> **MATERIAL PROVIDED**
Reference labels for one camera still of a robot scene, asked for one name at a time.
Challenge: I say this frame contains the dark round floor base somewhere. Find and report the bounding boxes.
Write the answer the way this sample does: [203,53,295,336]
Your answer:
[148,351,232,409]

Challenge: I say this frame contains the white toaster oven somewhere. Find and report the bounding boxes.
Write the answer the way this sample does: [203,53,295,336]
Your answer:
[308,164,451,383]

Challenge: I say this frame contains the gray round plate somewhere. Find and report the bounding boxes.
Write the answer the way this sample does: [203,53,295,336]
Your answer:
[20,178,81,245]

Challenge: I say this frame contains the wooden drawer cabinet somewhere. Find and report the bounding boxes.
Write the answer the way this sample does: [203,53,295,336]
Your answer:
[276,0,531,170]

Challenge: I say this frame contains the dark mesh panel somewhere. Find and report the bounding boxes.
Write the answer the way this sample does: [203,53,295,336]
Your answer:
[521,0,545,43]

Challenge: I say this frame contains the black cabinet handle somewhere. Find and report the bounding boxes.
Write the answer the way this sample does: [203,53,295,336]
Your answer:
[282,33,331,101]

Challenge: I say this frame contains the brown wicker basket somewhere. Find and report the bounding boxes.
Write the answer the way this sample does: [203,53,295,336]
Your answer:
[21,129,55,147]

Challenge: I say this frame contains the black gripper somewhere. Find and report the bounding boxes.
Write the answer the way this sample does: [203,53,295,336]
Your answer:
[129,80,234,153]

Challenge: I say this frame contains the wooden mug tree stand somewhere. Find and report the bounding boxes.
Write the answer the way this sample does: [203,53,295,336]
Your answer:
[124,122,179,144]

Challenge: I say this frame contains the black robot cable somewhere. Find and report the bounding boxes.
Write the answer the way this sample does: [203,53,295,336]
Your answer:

> **EXERCISE REQUIREMENTS**
Quote exactly the first line of the entries and every line after it, stopping with the line that contains "Challenge: I say this frame contains the wooden mug".

> **RESULT BELOW**
Reference labels for one camera still of a robot scene, asked for one name at a time.
Challenge: I say this frame contains the dark round floor base somewhere. Find and report the bounding boxes.
Write the answer the way this sample does: [203,53,295,336]
Your answer:
[148,351,232,409]

Challenge: I say this frame contains the white toaster oven somewhere. Find and report the bounding boxes.
Write the answer the way this sample does: [203,53,295,336]
Your answer:
[308,164,451,383]

Challenge: I say this frame contains the gray round plate somewhere. Find and report the bounding boxes.
Write the answer the way this sample does: [203,53,295,336]
Your answer:
[20,178,81,245]

Challenge: I say this frame contains the wooden drawer cabinet somewhere. Find and report the bounding boxes.
Write the answer the way this sample does: [203,53,295,336]
Your answer:
[276,0,531,170]

Challenge: I say this frame contains the dark mesh panel somewhere. Find and report the bounding boxes.
Write the answer the way this sample does: [203,53,295,336]
Your answer:
[521,0,545,43]

Challenge: I say this frame contains the black cabinet handle somewhere. Find and report the bounding boxes.
Write the answer the way this sample does: [203,53,295,336]
Your answer:
[282,33,331,101]

Challenge: I say this frame contains the brown wicker basket somewhere. Find and report the bounding boxes.
Write the answer the way this sample does: [203,53,295,336]
Your answer:
[21,129,55,147]

Challenge: I say this frame contains the black gripper somewhere. Find and report the bounding boxes.
Write the answer the way this sample does: [203,53,295,336]
Your answer:
[129,80,234,153]

Challenge: I say this frame contains the wooden mug tree stand somewhere. Find and report the bounding boxes.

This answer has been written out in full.